Secondly, there may be an arbitrator or arbitrators named, or the authority
may be named who shall appoint an arbitrator, then the parties have already
been ad idem on the real identity of the arbitrator as appointed by them before
hand; the consent is already spelled out and binds the parties and the Court.
All that may remain to be done in the event of an occasion arising for the purpose,
is to have the agreement filed in the Court and seek an order of reference to
the arbitrator appointed by the parties.
Thirdly, if the arbitrator is not named and the authority who would appoint
the arbitrator is also not specified, the appointment and reference shall be to
a sole arbitrator unless a different intention is expressly spelt out. The
appointment and reference both shall be by the consent of the parties. Where
the parties do not agree, the Court steps in and assumes jurisdiction to make
an appointment, also to make a reference, subject to the jurisdiction of the
Court being invoked in that regard. We hasten to add that mere inaction by a
party called upon by the other one to act does not lead to an inference as to
implied consent or acquiescence being drawn. The appellant not responding to
respondent's proposal for joining in the appointment of a sole arbitrator named
by him could not be construed as consent and the only option open to the
respondent was to have invoked the jurisdiction of Court for appointment of an
arbitrator and an order of reference of disputes to him. It is the Court which
only could have compelled the appellant to join in the proceedings.

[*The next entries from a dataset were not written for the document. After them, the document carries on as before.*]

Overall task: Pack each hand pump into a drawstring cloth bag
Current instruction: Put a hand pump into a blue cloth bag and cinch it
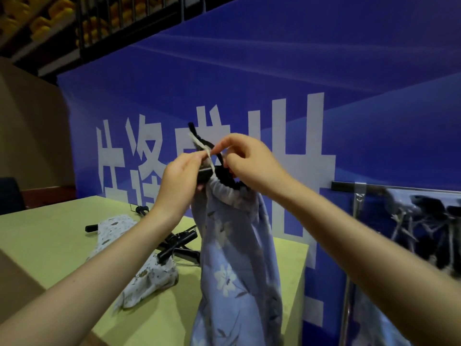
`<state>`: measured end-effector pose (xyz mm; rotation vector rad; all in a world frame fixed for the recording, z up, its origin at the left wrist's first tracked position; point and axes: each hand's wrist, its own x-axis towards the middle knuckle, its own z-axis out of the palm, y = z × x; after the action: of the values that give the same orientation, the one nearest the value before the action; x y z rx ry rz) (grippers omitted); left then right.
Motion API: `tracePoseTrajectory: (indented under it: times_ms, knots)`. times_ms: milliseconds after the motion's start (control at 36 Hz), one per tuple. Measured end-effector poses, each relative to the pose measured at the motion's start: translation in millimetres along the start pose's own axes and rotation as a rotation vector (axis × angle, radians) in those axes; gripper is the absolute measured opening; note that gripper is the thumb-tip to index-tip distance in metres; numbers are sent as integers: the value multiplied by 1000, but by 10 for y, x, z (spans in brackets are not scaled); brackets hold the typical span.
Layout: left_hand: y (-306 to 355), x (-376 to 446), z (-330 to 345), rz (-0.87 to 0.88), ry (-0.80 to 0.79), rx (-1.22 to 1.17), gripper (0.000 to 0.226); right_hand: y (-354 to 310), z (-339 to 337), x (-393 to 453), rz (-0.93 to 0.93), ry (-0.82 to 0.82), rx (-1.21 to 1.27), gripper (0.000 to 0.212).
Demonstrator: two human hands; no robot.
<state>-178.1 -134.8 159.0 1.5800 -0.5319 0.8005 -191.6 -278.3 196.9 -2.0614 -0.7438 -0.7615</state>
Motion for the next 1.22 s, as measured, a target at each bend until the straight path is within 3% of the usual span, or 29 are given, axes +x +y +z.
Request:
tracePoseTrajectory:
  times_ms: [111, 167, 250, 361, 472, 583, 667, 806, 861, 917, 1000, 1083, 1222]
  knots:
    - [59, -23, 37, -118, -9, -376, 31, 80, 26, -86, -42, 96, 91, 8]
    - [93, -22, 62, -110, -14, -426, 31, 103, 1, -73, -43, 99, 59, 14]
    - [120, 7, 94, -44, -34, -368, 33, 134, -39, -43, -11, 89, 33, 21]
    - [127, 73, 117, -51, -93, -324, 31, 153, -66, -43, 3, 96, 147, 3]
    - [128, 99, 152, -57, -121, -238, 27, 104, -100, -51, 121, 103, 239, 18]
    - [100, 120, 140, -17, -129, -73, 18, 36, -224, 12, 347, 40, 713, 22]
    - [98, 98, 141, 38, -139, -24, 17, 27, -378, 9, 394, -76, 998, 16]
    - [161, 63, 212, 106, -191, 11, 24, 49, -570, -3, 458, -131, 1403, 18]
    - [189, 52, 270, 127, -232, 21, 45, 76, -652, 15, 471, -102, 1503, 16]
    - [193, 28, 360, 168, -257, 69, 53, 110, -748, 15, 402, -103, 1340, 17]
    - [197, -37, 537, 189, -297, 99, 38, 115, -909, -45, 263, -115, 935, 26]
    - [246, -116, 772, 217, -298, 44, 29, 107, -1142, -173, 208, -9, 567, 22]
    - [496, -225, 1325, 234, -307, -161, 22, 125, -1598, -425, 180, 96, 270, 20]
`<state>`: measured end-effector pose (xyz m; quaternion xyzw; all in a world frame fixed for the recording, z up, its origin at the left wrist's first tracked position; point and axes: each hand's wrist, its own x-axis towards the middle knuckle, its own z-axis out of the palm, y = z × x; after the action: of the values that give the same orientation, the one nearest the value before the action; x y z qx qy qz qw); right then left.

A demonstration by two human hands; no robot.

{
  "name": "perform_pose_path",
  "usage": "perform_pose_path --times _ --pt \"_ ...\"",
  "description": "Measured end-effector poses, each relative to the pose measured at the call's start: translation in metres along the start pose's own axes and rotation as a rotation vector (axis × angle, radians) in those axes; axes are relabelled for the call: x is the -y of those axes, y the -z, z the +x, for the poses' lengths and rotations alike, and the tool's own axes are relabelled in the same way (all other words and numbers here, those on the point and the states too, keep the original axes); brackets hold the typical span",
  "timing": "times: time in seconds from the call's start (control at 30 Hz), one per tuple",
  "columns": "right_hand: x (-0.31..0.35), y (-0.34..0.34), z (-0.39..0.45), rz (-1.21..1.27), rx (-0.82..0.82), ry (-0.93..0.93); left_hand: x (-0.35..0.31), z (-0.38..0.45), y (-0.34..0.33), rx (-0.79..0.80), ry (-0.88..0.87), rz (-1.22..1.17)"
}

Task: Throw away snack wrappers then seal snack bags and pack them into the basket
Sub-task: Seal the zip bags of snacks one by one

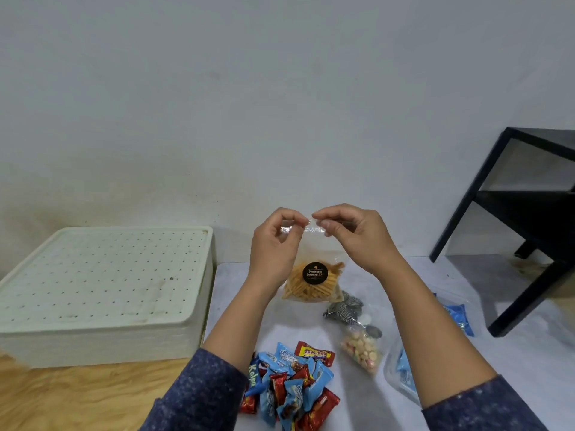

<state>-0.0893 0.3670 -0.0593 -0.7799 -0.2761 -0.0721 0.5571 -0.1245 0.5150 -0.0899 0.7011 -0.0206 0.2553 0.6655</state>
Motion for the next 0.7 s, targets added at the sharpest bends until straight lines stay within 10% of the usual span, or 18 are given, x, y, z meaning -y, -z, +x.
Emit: perform_pose_path --times 0.3,0.7 --pt "-0.001 -0.007 -0.017 -0.081 0.122 -0.050 0.005 0.013 0.014 -0.080 0.040 -0.053" --pt "-0.079 0.037 -0.011 -0.134 -0.021 -0.275 0.059 0.019 -0.037 0.348 0.110 0.167"
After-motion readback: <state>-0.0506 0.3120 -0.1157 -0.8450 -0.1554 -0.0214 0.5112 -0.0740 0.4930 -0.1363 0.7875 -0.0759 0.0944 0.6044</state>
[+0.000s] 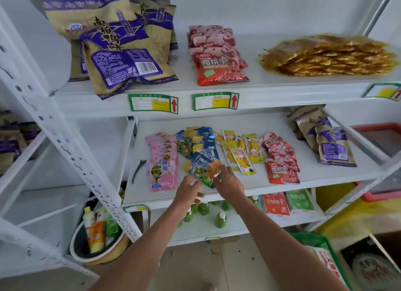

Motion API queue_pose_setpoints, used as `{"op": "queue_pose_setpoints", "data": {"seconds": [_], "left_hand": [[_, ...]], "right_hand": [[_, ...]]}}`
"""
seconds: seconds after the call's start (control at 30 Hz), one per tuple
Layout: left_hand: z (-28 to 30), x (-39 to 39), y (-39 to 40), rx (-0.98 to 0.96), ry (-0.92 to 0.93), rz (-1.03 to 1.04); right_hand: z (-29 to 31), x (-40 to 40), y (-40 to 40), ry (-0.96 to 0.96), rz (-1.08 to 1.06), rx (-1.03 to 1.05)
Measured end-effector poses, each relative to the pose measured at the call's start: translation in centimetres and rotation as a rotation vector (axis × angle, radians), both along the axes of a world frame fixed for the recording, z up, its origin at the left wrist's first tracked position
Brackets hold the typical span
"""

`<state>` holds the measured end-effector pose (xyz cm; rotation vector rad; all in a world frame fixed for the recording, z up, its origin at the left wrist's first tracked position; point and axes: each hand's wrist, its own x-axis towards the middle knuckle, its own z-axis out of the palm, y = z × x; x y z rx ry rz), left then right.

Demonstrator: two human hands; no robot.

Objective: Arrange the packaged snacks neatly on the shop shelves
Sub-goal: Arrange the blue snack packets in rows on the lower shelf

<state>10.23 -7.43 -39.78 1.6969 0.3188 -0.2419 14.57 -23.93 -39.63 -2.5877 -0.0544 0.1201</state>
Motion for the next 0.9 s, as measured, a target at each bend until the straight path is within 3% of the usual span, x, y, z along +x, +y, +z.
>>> {"op": "queue_pose_setpoints", "data": {"seconds": [0.27, 0.47, 0.77, 0.9], "left_hand": [[-2.4, 4.3, 0.2, -0.108, 0.023, 0.234], [-3.5, 5.6, -0.6, -0.063, -0.155, 0.268], [-4.7, 4.9, 0.5, -0.120, -0.219, 0.213], [-3.7, 4.5, 0.3, -0.049, -0.281, 0.142]], "right_hand": [[-2.9, 5.0, -0.6, 0.135, -0.004, 0.017], [-4.6, 4.9, -2.0, 0.119, 0.027, 0.108], [-4.6, 5.2, -3.0, 0.141, 0.064, 0.538], [-3.1, 3.1, -2.5, 0.157, 0.020, 0.720]]}}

In the present case, we find that far from submitting to the jurisdiction of
the Arbitrator and conceding to the appointment of and reference to the
Arbitrator-Shri Swami Dayal, the appellant did raise an objection to the
invalidity of the entire proceedings beginning from the appointment till the
giving of the Award though the objection was belated. In ordinary course, we
would have after setting aside the impugned judgments of the High Court
remanded the matter back for hearing and decision afresh by the learned Single
Judge of the High Court so as to record a finding if the award is a nullity and
if so then set aside the same without regard to the fact that the objection
petition under Section 30 of the Act filed by the appellant was beyond the
period of limitation prescribed by Article 119(b) of the Limitation Act, 1963.
However, in the facts and circumstances of the case, we consider such a course
to follow as a futile exercise resulting in needless waste of public time. On
the admitted and undisputed facts, we are satisfied, as already indicated
hereinabove, that the impugned Award is a nullity and hence liable to be set
aside and that is what we declare and also do hereby, obviating the need for
For the foregoing reasons, the appeal is allowed. The impugned Award given
by the Arbitrator alongwith the appointment of the Arbitrator and reference
made to him are all set aside as void ab initio and nullity. The respondent
shall be at liberty to seek enforcement of his claim, if any, by having
recourse to such remedy as may be available to him under law and therein pray
for condonation of delay by seeking exclusion of time lost in the present
proceedings. No order as to the costs.